**ACTIVITY:** Could you print the listing again exactly, omitting the pictures?
○ ○ ○ ○ ○ ○ ○
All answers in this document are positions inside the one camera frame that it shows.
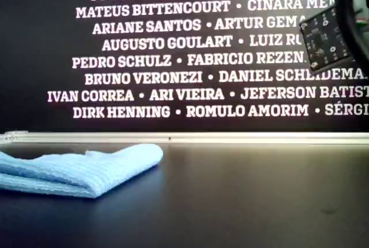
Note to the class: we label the blue microfibre cloth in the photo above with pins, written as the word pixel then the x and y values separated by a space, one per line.
pixel 86 170

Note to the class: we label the aluminium case frame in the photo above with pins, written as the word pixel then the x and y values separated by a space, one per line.
pixel 184 138

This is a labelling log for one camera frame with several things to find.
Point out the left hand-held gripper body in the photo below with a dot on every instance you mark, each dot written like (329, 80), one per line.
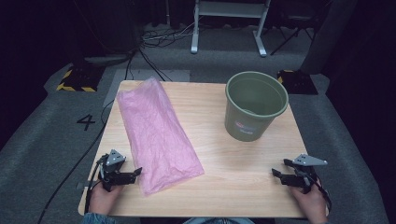
(112, 161)

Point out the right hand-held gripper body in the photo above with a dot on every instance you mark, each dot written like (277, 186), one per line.
(306, 160)

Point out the pink plastic bag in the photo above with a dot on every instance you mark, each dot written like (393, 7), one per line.
(155, 130)

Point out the green plastic bucket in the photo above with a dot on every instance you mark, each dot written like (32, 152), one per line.
(249, 124)

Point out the person's left hand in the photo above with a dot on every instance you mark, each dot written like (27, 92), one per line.
(102, 200)

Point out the person's right hand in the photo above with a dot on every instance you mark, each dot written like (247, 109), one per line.
(311, 205)

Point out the grey tape strip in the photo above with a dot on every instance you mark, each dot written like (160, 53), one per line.
(84, 185)

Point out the black yellow striped base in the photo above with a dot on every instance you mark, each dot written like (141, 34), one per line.
(81, 79)
(297, 82)

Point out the person's jeans lap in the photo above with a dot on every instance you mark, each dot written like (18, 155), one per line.
(218, 221)

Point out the black tripod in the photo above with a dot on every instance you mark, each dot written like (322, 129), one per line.
(292, 34)

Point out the grey curtain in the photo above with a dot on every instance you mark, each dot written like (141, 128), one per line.
(330, 34)

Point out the white metal stand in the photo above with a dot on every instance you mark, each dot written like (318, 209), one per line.
(230, 9)

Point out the grey flat base plate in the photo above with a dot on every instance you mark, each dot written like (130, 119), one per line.
(106, 59)

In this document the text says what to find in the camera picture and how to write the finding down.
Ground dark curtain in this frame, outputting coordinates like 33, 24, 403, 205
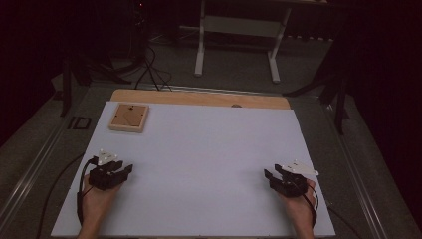
342, 0, 422, 230
0, 0, 66, 147

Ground person's left hand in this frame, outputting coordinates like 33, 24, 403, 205
81, 174, 122, 229

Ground black metal stand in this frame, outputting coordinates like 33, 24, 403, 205
59, 54, 93, 118
283, 41, 352, 135

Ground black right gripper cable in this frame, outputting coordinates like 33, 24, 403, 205
300, 182, 320, 229

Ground wooden photo frame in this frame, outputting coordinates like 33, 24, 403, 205
107, 103, 150, 133

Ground black cable beside table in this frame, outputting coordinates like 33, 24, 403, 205
35, 151, 86, 239

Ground black floor cables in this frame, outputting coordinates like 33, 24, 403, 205
133, 46, 173, 93

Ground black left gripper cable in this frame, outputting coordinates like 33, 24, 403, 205
76, 156, 100, 227

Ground white metal desk frame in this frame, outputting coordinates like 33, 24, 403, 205
178, 0, 330, 85

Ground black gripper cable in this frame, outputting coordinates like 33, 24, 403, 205
300, 182, 320, 229
76, 156, 100, 227

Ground grey metal floor rail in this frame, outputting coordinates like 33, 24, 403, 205
321, 102, 390, 239
0, 120, 69, 230
89, 83, 284, 98

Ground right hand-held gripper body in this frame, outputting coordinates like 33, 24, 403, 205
○ ○ ○ ○ ○ ○ ○
**SOLUTION FOR THIS PROBLEM:**
All answers in this document are positions inside the one camera frame that it shows.
Note to the class: we label the blue microfibre cloth in the photo above with pins, written as the word pixel then the x and y values separated by a space, one per line.
pixel 86 170

Note to the class: we label the aluminium case frame in the photo above with pins, written as the word pixel then the x and y values separated by a space, one per line.
pixel 184 138

This is a labelling log for one camera frame with several things to find.
Point out the left hand-held gripper body in the photo below with a dot on every instance you mark, each dot written like (329, 80), one per line.
(112, 161)

Point out the right hand-held gripper body in the photo above with a dot on every instance you mark, each dot written like (277, 186), one per line.
(306, 160)

Point out the pink plastic bag in the photo above with a dot on every instance you mark, each dot written like (393, 7), one per line.
(155, 130)

Point out the green plastic bucket in the photo above with a dot on every instance you mark, each dot written like (32, 152), one per line.
(249, 124)

Point out the person's left hand in the photo above with a dot on every instance you mark, each dot written like (27, 92), one per line.
(102, 200)

Point out the person's right hand in the photo above with a dot on every instance you mark, each dot written like (247, 109), one per line.
(311, 205)

Point out the grey tape strip in the photo above with a dot on every instance you mark, each dot written like (160, 53), one per line.
(84, 185)

Point out the black yellow striped base in the photo above with a dot on every instance you mark, each dot written like (141, 34), one per line.
(81, 79)
(297, 82)

Point out the person's jeans lap in the photo above with a dot on every instance you mark, each dot written like (18, 155), one per line.
(218, 221)

Point out the black tripod in the photo above with a dot on every instance you mark, each dot written like (322, 129), one per line.
(292, 34)

Point out the grey curtain in the photo above with a dot on every instance you mark, each dot written like (141, 128), one per line.
(330, 34)

Point out the white metal stand in the photo above with a dot on every instance you mark, each dot written like (318, 209), one per line.
(230, 9)

Point out the grey flat base plate in the photo above with a dot on every instance you mark, each dot written like (130, 119), one per line.
(106, 59)

In this document the text says what to find in the camera picture and how to write the finding down.
Ground dark curtain in this frame, outputting coordinates like 33, 24, 403, 205
342, 0, 422, 230
0, 0, 66, 147

Ground person's left hand in this frame, outputting coordinates like 33, 24, 403, 205
81, 174, 122, 229

Ground black metal stand in this frame, outputting coordinates like 33, 24, 403, 205
59, 54, 93, 118
283, 41, 352, 135

Ground black right gripper cable in this frame, outputting coordinates like 33, 24, 403, 205
300, 182, 320, 229

Ground wooden photo frame in this frame, outputting coordinates like 33, 24, 403, 205
107, 103, 150, 133

Ground black cable beside table in this frame, outputting coordinates like 33, 24, 403, 205
35, 151, 86, 239

Ground black floor cables in this frame, outputting coordinates like 33, 24, 403, 205
133, 46, 173, 93

Ground black left gripper cable in this frame, outputting coordinates like 33, 24, 403, 205
76, 156, 100, 227

Ground white metal desk frame in this frame, outputting coordinates like 33, 24, 403, 205
178, 0, 330, 85

Ground black gripper cable in this frame, outputting coordinates like 33, 24, 403, 205
300, 182, 320, 229
76, 156, 100, 227

Ground grey metal floor rail in this frame, outputting coordinates like 33, 24, 403, 205
321, 102, 390, 239
0, 120, 69, 230
89, 83, 284, 98

Ground right hand-held gripper body in this frame, outputting coordinates like 33, 24, 403, 205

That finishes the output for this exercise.